Bei Intensitäten um die individuelle anaerobe Schwelle und darüber „läuft“ die Herzfrequenz durch ihre Trägheit anfänglich immer der Belastung hinterher. Die Gefahr besteht dann, dass der Sportler eher zu hart startet. Das kann zur Folge haben, dass er die Leistung nicht aufrechterhalten kann oder sogar das Intervall abbrechen muss.

Bei kürzeren, hochintensiven Intervallen steigt die Herzfrequenz sogar erst nach der Belastung an – und ist so zur Trainingssteuerung gänzlich ungeeignet.

FTP-Test & Co.: Selbst-Tests per Powermeter

Neben der Trainingssteuerung lässt sich ein Powermeter auch zur Überprüfung der Leistungsfähigkeit nutzen – im Training wie Wettkampf. So kann der Sportler einerseits per Feldtest, wie einem FTP-Test, die Trainingsbereiche bestimmen. Andererseits kann er mit dem nötigen Know-how die Verbesserung in bestimmten Bereichen sichtbar machen.

Pacing mit dem Powermeter

Fahren nach Zahlen kann auch im Wettkampf helfen, nicht zu überpacen.

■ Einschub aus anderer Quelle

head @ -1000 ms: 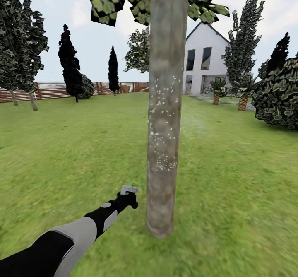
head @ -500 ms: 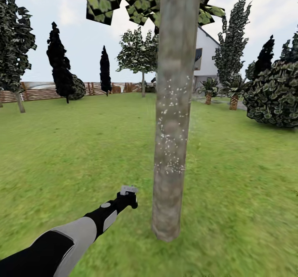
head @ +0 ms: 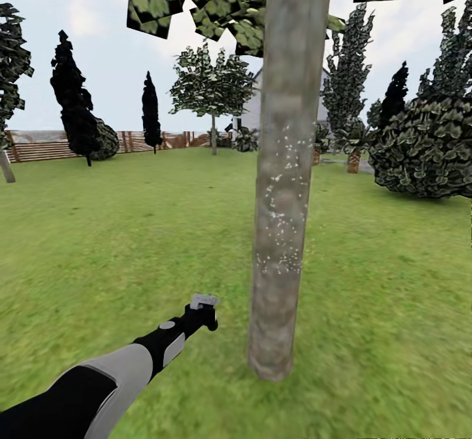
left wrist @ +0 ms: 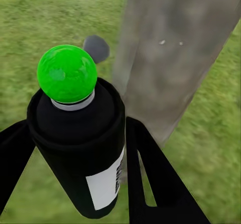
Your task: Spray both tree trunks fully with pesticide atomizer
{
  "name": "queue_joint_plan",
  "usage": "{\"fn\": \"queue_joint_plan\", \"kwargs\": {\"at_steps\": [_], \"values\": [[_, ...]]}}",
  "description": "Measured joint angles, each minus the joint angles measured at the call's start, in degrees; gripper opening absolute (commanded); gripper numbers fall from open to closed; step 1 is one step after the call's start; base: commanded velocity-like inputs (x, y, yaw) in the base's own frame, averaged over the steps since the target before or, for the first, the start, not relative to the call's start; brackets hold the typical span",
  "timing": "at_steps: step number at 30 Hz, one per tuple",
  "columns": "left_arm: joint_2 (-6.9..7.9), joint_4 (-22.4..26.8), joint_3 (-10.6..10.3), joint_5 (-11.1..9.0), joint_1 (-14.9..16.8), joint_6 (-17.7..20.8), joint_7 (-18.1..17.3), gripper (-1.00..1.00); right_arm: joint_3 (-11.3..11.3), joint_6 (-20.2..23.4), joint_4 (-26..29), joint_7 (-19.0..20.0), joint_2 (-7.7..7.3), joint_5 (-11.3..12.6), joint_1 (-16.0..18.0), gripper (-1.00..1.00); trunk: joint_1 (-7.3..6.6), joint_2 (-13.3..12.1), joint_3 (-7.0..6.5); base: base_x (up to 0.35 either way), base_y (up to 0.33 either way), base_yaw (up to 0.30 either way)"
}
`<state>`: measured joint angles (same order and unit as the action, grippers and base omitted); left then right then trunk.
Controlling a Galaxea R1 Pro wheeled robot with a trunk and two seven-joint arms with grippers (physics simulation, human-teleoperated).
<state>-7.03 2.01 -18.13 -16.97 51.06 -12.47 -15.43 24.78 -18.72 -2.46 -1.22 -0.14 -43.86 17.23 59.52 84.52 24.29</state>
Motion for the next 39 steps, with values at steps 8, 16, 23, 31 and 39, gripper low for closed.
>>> {"fn": "queue_joint_plan", "kwargs": {"at_steps": [8, 16, 23, 31, 39], "values": [[0.0, 0.0, 0.0, 0.0, 0.0, 0.0, 0.0, -1.0, 0.0, 0.0, -0.1, 0.1, 0.02, -0.1, 0.0, 1.0, 0.0, 0.0, -0.29, 0.0, 0.35, -0.228], [0.0, 0.0, 0.0, 0.0, 0.0, 0.0, 0.0, -1.0, 0.0, 0.0, -0.1, 0.1, 0.05, -0.1, 0.0, 1.0, 0.0, 0.0, -0.63, 0.0, 0.35, -0.244], [0.0, 0.0, 0.0, 0.0, 0.0, 0.0, 0.0, -1.0, -0.1, 0.0, -0.1, 0.1, 0.05, -0.1, 0.0, 1.0, 0.0, 0.0, -0.92, 0.05, 0.346, -0.245], [0.0, 0.0, 0.0, 0.0, 0.0, 0.0, -0.1, -1.0, -0.1, 0.0, -0.1, 0.1, 0.05, -0.1, 0.0, 1.0, 0.0, 0.0, -1.26, 0.137, 0.325, -0.245], [0.35, 0.0, 0.1, 0.0, 0.0, 0.0, -0.1, -1.0, -0.1, 0.0, -0.1, 0.1, 0.05, -0.1, 0.0, 1.0, 0.0, 0.0, -1.51, 0.084, 0.322, -0.162]]}}
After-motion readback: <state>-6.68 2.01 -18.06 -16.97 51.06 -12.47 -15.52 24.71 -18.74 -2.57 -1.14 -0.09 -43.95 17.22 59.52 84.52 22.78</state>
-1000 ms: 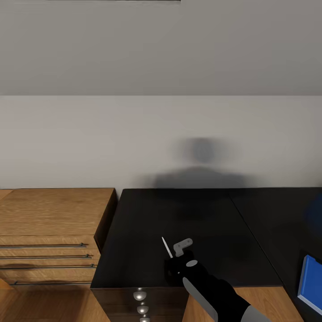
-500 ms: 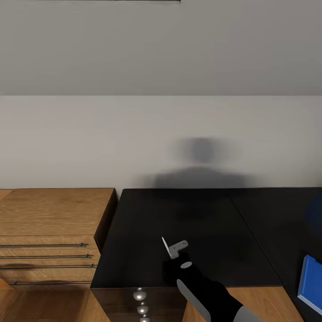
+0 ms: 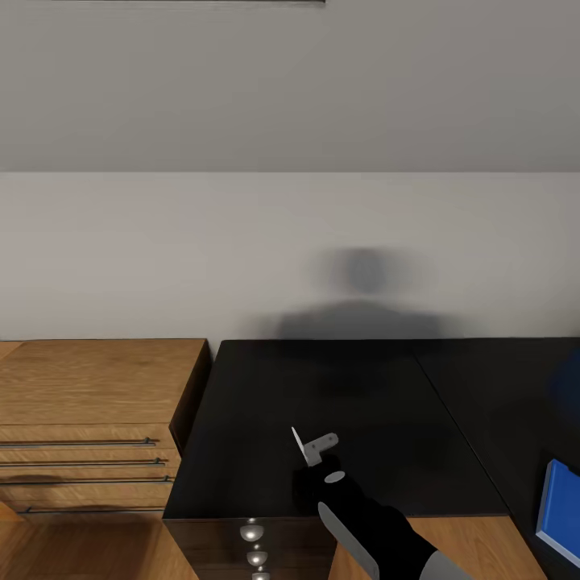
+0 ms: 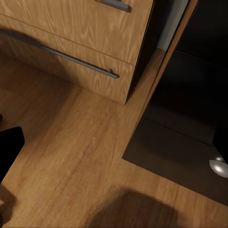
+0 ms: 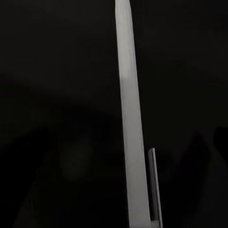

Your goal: In the bedroom, organize the workspace by keeping the computer under the desk, ensuring the monitor is on the desk, placing the keyboard on the desk next to the monitor, placing the mouse on the desk next to the keyboard, moving the folder from the swivel chair onto the desk next to the mouse, stacking the notebook on top of the folder with the pen on top of the notebook, and positioning the swivel chair next to the desk.

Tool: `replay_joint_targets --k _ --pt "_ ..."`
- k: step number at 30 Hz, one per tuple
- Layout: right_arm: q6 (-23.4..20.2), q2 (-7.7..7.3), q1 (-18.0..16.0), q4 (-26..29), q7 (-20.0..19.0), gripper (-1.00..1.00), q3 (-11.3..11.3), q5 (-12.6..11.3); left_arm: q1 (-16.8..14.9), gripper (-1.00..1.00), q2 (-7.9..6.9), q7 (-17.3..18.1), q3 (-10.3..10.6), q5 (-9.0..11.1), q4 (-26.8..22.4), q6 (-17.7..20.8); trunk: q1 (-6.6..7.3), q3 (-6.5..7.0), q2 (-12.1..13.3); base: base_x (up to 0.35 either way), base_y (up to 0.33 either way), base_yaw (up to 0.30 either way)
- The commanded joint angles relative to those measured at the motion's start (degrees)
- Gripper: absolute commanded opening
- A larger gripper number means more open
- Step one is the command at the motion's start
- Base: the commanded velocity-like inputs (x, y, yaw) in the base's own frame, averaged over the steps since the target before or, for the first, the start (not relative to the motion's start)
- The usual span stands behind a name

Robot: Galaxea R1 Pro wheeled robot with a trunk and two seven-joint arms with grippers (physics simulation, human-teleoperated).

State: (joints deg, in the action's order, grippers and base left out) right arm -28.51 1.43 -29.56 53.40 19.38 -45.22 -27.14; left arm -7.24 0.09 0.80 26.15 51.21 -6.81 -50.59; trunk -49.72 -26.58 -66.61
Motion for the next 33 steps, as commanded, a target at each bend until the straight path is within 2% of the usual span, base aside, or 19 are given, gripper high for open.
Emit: replay_joint_targets --k 1,4,5,33 --pt "-0.14 -0.03 -0.05 -1.54 0.48 1.0 -0.19 -0.9 -0.05 1.0 0.0 0.08 0.48 0.6 0.04 -0.2 -0.01 -0.07 -0.03 0.0 0.0 0.0" --pt "-0.14 -0.03 -0.05 -1.54 0.48 1.0 -0.15 -0.9 -0.05 1.0 0.0 0.08 0.45 0.62 0.04 -0.19 -0.01 -0.07 -0.03 0.0 0.0 0.0" --pt "-0.14 -0.03 -0.03 -1.54 0.5 -1.0 -0.15 -0.9 -0.05 1.0 0.0 0.08 0.44 0.62 0.04 -0.2 -0.01 -0.07 -0.03 0.0 0.0 0.0" --pt "-0.14 -0.2 -0.04 -1.54 0.48 -1.0 -0.13 -0.9 -0.05 1.0 0.0 0.2 0.45 0.54 0.04 -0.12 -0.01 -0.07 -0.03 0.0 0.0 0.0"
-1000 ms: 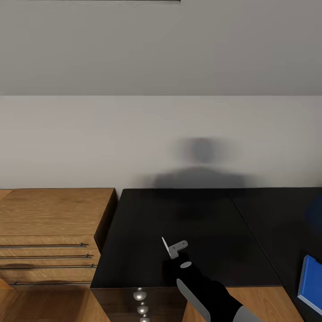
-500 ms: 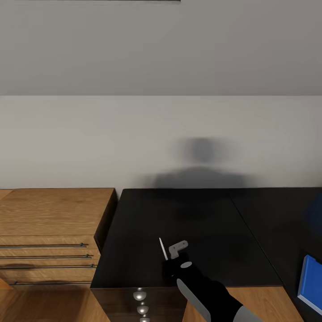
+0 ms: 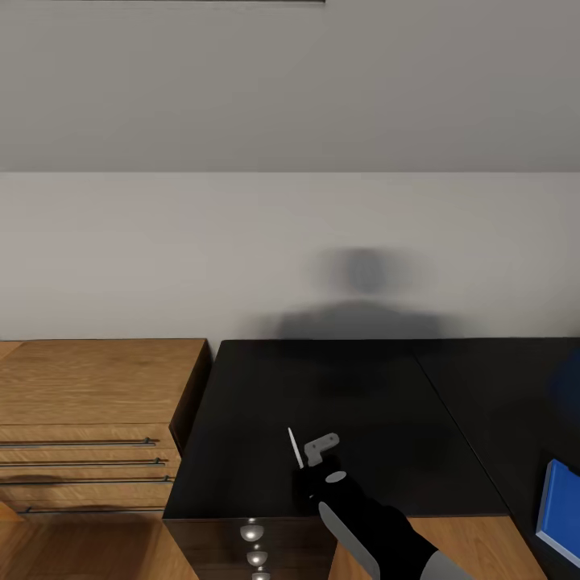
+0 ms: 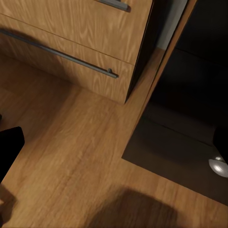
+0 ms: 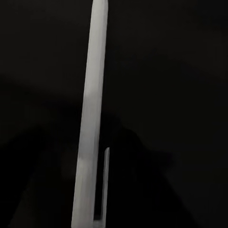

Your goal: In the bedroom, organize the workspace by keeping the computer under the desk, ensuring the monitor is on the desk, placing the keyboard on the desk next to the monitor, placing the mouse on the desk next to the keyboard, moving the folder from the swivel chair onto the desk next to the mouse, stacking the notebook on top of the folder with the pen on top of the notebook, and positioning the swivel chair next to the desk.

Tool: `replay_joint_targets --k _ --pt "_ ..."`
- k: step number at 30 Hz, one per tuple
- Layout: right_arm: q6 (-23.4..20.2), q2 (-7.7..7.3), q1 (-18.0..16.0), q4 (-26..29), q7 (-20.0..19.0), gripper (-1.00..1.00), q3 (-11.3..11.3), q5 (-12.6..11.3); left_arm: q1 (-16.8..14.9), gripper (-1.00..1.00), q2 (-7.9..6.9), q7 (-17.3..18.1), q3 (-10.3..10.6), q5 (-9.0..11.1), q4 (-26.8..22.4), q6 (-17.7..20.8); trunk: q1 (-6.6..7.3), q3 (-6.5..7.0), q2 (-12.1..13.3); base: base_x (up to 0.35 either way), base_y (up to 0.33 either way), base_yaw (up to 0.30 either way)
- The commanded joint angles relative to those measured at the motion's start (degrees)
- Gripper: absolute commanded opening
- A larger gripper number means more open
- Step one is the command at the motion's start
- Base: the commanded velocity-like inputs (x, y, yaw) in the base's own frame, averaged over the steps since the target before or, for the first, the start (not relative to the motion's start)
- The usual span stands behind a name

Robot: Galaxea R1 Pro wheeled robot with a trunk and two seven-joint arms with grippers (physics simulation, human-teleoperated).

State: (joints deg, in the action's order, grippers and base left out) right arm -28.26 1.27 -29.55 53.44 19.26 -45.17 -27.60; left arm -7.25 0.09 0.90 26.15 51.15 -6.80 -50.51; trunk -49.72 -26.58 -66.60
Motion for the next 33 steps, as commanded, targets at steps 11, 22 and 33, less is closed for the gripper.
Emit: replay_joint_targets --k 11,22,33 --pt "-0.39 -0.04 -0.05 -1.57 0.6 -1.0 -0.19 -0.44 -0.04 1.0 0.0 0.15 0.48 0.5 0.03 -0.3 0.87 0.65 1.57 0.0 0.0 0.0" --pt "-0.42 -0.04 -0.05 -1.58 0.6 -1.0 -0.19 -0.47 -0.04 1.0 0.0 0.11 0.48 0.53 0.03 -0.29 0.87 0.65 1.57 0.0 0.0 0.0" --pt "-2.94 -0.13 -0.05 -1.39 0.6 -1.0 1.17 -0.62 -0.04 1.0 0.0 0.15 0.48 0.53 0.03 -0.29 0.87 0.65 1.57 0.0 0.0 0.0"
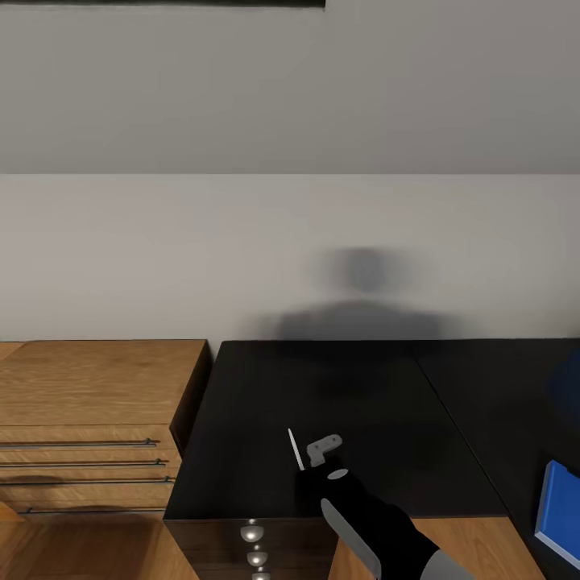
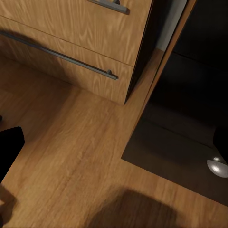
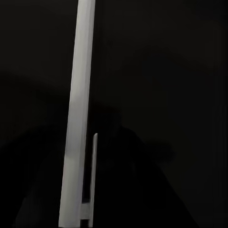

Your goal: In the bedroom, organize the workspace by keeping the computer under the desk, ensuring the monitor is on the desk, placing the keyboard on the desk next to the monitor, placing the mouse on the desk next to the keyboard, moving the folder from the swivel chair onto the desk next to the mouse, stacking the notebook on top of the folder with the pen on top of the notebook, and positioning the swivel chair next to the desk.

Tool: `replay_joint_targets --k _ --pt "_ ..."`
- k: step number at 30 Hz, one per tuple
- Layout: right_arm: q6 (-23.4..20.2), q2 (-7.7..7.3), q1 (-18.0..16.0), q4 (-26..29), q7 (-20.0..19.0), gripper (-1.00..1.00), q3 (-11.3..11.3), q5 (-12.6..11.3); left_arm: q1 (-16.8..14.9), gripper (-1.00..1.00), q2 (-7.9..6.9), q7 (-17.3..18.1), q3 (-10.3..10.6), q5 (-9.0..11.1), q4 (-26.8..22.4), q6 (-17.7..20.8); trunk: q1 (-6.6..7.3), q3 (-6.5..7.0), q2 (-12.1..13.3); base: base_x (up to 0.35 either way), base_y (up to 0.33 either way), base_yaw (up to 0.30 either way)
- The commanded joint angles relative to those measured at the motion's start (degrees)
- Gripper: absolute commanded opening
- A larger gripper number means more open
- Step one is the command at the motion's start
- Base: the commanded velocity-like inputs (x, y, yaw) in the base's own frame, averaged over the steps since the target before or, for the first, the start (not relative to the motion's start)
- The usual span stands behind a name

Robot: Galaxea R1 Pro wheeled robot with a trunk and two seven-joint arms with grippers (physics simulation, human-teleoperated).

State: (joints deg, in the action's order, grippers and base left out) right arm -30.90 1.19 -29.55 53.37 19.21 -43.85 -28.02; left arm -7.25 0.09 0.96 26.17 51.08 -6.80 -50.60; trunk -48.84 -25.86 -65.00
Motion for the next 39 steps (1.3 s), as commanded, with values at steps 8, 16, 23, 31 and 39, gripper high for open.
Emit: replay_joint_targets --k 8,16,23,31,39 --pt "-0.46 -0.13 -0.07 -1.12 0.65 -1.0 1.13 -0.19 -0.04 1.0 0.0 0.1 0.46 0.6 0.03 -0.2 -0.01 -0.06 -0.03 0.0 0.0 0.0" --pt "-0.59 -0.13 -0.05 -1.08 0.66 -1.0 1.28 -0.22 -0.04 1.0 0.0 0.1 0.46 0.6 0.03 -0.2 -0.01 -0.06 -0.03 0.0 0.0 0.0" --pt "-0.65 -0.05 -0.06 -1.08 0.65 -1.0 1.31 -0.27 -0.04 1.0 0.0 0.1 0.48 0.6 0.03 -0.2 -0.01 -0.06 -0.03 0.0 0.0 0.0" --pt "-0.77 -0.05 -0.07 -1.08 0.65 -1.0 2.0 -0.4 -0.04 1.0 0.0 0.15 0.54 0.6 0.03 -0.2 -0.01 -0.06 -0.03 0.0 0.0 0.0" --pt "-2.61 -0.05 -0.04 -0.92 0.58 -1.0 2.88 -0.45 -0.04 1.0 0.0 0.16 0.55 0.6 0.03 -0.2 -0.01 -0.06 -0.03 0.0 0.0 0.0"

Gerade Hobbysportler und Jedermänner können auf längeren Strecken wie Marathons oder Gran Fondos den Powermeter zum Pacing nutzen, da er ja der jeweiligen Wattzahl auch einen Energieverbrauch zuordnet.

Die Energieversorgung mit Kohlenhydraten ist bekanntlich endlich. Wer weiß, bei welchen Wattwerten er seine Kohlenhydratreserven schonen kann und stattdessen auf Fett fährt, schützt sich vor dem gefürchteten Einbruch.

Trotz der Ode an die Leistung sollte der Athlet Herzfrequenz und auch Körpergefühl nicht außer Acht lassen. Er sollte diese beiden subjektiven Parameter immer in Relation zur Leistung setzen. Steigt die Herzfrequenz beispielsweise bei Intervallen an der Schwelle wie beim K3-Training sprunghaft an, kann das ein Indiz dafür sein, dass der Sportler das Intervall zu hart gefahren hat oder die Pausenlänge zu kurz wählte.

Genauso kann auch eine veränderte Herzfrequenz im Vergleich zu ähnlichen Trainingsfahrten ein Hinweis auf eine Ermüdung oder eine anstehende Erkrankung sein.

Doch bei allen Vorteilen, die solch ein Leistungsmesser auch bietet, ersetzt dieser nicht das Training. Der Powermeter unterstützt es, macht es effizienter und verbessert dessen Qualität.

Allerdings verlangt erfolgreiches Training nach Watt auch einen Trainingsplan mit gut aufeinander abgestimmten Einheiten und Ruhephasen sowie ein exaktes Steuern und ein Auswertung. Gerade letzteres kostet Zeit und verlangt Know-how. Hier können erfahrene Trainer helfen, da sie die Zahlen verstehen und – noch viel wichtiger – in den Kontext setzen können.